Using behavioral economics to cope with uncertainty Expand the scope of effective nudging

Abstract

Within a framework of “libertarian paternalism”, the idea of nudge promotes the use of behavioral interventions to reduce irrational decisions that may collectively lead to “behavioral market failures” ( Thaler & Sunstein, 2008; Sunstein, 2014). This approach has been criticized, however, for its lack of transparency in behavioral manipulations and for that nudging is not educating. In the current theory of nudging, whether a decision is judged as rational is largely based on a small number of neoclassic standards of expected utility theories under the assumption that all the expected consequences and their probabilities are available to the decision maker. In this article, the author intends to expand the scope of effective nudging to include decisions under uncertainty where the probabilities associated with decision outcomes are unknown. The author explored behavioral strategies to reduce different types of uncertainty. From this perspective, reducing uncertainty is seen as an important way of behavioral nudging. A key for effective nudges is “less is more”. Based on an analysis of the “Bertrand Russel’s Turkey”, the author exemplified how probability-based calculations fail in a real world of uncertainty. Next, the author proposed a quintuple classification of uncertainty existing in the following stages of information processing in decision making, including uncertainty in the information source, information acquisition, cognitive evaluation, choice selection, and immediate and future outcomes.
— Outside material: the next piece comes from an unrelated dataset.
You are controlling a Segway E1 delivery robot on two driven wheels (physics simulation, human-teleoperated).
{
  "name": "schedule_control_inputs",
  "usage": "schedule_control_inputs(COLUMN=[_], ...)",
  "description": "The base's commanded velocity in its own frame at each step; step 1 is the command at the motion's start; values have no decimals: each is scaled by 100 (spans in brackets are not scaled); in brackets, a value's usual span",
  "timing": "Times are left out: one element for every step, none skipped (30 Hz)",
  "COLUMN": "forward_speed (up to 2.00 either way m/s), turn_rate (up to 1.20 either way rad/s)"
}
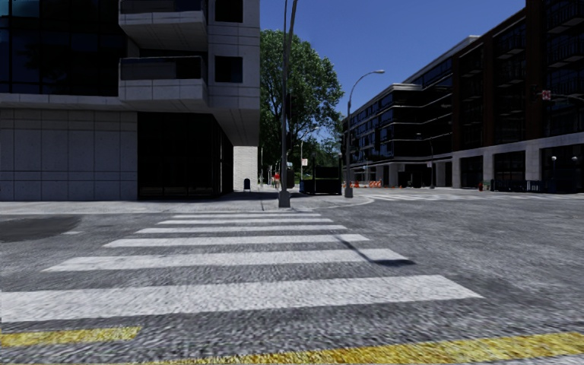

The author further examined behavioral and psychological mechanisms that help reduce each type of uncertainty Reduce information uncertainty using simple heuristics and one-reason decision making, reduce cognitive uncertainty using intuition, reduce behavioral uncertainty by understanding values of decision makers, reduce outcome uncertainty by replacing probability estimates with prioritized decision reference points, and reduce future uncertainty using time-to-time exchanges to decrease delay discounting.Many decision biases can be better understood in terms of the inconsistency between the modern market environment and the typical human evolutionary environment where behavioral adaptations evolved. Understanding functional reasons underlying decision biases will help improve the quality of human decision making. A new behavioral economics should ask questions of why in functional analysis to find psychological leverages for behavioral nudging.